How to complete this task: Every line that contains "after" must be located and copied from the data.

Dataset excerpt:
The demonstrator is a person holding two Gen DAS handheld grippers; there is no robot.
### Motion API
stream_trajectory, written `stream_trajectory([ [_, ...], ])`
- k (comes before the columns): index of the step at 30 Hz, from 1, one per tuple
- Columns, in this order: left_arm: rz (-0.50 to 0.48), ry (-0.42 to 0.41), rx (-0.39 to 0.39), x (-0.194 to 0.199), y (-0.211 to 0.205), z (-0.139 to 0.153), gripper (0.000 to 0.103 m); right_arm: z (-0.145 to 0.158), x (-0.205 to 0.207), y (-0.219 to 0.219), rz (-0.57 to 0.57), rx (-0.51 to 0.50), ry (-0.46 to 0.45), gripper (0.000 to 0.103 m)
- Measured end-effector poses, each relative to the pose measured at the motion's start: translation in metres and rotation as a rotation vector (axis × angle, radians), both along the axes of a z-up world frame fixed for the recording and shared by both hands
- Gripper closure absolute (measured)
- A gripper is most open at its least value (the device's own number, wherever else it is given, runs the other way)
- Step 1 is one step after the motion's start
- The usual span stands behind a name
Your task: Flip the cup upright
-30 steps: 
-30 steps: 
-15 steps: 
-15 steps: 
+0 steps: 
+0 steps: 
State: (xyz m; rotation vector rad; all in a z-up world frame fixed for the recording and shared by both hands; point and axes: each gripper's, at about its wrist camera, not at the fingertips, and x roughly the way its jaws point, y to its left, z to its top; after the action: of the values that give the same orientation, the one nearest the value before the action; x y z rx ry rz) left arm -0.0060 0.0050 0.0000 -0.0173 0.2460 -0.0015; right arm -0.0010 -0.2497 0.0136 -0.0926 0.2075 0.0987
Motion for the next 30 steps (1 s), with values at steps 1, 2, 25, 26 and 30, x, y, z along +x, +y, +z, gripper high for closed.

Output of the task:
- Step 1 is one step after the motion's start
State: (xyz m; rotation vector rad; all in a z-up world frame fixed for the recording and shared by both hands; point and axes: each gripper's, at about its wrist camera, not at the fingertips, and x roughly the way its jaws point, y to its left, z to its top; after the action: of the values that give the same orientation, the one nearest the value before the action; x y z rx ry rz) left arm -0.0060 0.0050 0.0000 -0.0173 0.2460 -0.0015; right arm -0.0010 -0.2497 0.0136 -0.0926 0.2075 0.0987

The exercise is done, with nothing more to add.